**AIM OF THE TASK**. Scan the material below for the string "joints". Report every line that has it.

**DATA TO USE**.
####################

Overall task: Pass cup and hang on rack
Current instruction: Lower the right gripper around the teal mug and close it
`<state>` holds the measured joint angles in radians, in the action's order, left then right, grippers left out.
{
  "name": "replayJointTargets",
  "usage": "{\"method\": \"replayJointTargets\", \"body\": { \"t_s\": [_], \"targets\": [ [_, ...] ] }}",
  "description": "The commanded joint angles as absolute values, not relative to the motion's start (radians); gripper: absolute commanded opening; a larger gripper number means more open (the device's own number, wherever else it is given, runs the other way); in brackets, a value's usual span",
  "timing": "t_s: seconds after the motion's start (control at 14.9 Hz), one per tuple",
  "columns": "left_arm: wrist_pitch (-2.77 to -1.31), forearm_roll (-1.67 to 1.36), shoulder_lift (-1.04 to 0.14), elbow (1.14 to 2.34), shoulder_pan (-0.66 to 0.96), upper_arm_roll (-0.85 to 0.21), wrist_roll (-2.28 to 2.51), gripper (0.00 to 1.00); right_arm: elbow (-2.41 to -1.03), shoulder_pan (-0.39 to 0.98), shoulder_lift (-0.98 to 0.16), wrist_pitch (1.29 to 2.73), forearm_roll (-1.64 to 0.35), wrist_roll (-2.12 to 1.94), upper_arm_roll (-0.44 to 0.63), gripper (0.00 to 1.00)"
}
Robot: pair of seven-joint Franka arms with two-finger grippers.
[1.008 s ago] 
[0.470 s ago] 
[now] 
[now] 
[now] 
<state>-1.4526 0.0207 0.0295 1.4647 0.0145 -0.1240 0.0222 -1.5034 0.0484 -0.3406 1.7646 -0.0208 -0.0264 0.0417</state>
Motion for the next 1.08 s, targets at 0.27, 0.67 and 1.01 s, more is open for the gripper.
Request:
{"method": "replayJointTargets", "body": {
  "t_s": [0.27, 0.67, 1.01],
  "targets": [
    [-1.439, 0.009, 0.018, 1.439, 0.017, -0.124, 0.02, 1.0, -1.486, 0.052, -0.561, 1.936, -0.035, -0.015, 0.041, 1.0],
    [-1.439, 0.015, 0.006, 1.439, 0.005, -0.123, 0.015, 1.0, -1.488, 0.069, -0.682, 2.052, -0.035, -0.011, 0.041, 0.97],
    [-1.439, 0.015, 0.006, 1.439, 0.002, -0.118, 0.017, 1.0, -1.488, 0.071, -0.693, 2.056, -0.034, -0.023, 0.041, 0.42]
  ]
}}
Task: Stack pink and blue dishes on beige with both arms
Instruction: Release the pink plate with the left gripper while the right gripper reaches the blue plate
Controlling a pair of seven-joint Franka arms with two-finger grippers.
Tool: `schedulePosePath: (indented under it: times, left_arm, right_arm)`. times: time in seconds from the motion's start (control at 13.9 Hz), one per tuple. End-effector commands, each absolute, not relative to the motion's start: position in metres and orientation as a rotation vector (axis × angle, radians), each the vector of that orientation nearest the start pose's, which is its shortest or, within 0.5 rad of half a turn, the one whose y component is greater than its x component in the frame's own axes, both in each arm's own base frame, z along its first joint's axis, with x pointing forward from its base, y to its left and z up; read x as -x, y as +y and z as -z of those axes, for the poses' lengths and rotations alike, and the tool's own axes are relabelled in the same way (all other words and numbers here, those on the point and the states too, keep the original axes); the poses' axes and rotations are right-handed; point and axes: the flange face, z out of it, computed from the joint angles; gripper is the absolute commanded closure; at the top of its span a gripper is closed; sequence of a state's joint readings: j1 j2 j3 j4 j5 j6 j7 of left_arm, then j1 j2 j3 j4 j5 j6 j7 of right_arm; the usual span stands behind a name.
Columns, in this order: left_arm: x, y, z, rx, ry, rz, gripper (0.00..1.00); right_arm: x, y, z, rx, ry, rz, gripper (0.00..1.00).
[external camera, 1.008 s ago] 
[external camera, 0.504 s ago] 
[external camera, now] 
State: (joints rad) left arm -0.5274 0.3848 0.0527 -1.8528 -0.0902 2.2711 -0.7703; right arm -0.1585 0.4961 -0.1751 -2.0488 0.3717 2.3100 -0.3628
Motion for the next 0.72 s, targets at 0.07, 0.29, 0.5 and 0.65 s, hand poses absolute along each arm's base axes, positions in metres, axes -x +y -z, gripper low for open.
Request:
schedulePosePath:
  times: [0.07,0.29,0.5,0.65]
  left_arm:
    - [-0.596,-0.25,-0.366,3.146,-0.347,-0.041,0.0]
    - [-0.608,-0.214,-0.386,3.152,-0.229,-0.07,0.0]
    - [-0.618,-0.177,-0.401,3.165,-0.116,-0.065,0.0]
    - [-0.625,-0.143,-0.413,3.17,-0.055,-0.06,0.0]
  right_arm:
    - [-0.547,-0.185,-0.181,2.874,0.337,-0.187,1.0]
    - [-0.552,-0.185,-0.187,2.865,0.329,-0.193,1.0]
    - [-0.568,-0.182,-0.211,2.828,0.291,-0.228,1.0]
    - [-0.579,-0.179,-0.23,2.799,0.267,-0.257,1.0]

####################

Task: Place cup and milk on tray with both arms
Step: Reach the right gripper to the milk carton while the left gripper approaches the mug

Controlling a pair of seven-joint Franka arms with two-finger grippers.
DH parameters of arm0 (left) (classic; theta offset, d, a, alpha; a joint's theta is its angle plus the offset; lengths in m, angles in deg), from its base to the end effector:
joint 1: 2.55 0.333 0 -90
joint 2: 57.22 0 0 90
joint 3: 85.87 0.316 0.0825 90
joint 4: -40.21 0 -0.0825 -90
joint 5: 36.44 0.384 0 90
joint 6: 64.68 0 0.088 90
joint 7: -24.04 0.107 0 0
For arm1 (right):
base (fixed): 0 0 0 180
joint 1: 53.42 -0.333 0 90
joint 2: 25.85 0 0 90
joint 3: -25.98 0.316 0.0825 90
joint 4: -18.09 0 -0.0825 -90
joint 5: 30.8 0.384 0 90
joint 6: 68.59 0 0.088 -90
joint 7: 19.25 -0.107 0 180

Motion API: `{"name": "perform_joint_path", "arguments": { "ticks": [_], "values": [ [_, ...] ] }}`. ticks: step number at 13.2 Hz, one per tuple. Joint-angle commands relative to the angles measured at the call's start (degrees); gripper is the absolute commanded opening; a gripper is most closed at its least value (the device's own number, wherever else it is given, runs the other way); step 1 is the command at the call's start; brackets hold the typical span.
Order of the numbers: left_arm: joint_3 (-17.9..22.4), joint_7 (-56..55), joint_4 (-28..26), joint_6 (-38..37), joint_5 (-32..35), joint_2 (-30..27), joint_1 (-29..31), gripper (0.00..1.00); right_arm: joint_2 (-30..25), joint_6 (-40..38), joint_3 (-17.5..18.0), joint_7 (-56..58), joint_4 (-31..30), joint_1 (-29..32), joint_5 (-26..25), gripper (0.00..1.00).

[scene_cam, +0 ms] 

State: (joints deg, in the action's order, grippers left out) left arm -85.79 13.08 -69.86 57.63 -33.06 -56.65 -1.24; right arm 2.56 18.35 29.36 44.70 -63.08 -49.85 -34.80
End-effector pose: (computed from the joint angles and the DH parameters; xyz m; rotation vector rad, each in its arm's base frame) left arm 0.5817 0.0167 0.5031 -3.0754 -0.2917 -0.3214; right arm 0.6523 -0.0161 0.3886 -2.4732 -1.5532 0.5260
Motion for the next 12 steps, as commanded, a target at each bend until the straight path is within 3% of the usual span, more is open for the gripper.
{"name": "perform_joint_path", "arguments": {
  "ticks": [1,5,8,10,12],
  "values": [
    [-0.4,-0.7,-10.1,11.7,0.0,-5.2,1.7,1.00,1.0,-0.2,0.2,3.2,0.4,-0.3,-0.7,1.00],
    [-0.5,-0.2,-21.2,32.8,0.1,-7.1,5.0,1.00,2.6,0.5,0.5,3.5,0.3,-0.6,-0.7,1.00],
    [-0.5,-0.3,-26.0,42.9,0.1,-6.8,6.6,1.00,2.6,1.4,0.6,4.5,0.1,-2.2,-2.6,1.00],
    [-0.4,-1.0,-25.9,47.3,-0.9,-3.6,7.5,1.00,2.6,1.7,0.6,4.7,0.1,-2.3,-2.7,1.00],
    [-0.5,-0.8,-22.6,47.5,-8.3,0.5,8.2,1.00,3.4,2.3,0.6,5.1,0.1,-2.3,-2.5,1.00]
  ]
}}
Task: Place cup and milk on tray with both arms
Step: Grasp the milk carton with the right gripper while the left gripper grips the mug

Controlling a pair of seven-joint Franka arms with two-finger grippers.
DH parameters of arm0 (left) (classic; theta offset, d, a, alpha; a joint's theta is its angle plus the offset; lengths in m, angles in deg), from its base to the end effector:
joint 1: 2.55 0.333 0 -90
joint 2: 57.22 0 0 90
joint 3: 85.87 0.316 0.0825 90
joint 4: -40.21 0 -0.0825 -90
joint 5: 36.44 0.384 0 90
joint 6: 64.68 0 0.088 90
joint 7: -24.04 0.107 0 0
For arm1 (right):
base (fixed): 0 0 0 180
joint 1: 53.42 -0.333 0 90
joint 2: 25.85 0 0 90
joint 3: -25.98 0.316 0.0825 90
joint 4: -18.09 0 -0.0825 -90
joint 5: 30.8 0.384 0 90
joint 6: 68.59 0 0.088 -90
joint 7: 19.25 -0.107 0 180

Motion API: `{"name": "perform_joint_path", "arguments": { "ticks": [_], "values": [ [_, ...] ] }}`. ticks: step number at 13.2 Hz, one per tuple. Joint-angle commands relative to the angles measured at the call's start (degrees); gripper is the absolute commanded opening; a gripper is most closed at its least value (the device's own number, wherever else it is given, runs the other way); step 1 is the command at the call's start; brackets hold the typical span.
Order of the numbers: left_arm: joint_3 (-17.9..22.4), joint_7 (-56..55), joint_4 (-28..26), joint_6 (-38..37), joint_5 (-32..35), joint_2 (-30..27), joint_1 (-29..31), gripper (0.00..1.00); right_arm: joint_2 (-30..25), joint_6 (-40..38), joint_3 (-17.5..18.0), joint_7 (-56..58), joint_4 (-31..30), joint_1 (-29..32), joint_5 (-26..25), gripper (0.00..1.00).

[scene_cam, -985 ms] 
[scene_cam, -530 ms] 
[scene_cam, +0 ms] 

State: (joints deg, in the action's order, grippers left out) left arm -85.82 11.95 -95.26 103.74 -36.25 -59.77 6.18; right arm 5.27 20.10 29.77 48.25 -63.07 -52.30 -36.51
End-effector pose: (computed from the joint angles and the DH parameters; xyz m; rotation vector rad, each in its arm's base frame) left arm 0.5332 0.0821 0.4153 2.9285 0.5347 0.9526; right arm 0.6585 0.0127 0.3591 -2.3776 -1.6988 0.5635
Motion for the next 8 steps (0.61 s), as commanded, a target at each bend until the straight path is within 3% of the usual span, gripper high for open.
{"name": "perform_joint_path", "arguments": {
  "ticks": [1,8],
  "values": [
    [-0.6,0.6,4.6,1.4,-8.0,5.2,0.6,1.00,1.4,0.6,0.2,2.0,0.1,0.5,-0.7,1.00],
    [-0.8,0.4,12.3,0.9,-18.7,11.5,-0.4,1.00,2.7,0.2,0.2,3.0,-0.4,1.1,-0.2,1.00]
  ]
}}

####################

**RESPONSE**.
State: (joints rad) left arm -0.5274 0.3848 0.0527 -1.8528 -0.0902 2.2711 -0.7703; right arm -0.1585 0.4961 -0.1751 -2.0488 0.3717 2.3100 -0.3628
State: (joints deg, in the action's order, grippers left out) left arm -85.79 13.08 -69.86 57.63 -33.06 -56.65 -1.24; right arm 2.56 18.35 29.36 44.70 -63.08 -49.85 -34.80
State: (joints deg, in the action's order, grippers left out) left arm -85.82 11.95 -95.26 103.74 -36.25 -59.77 6.18; right arm 5.27 20.10 29.77 48.25 -63.07 -52.30 -36.51

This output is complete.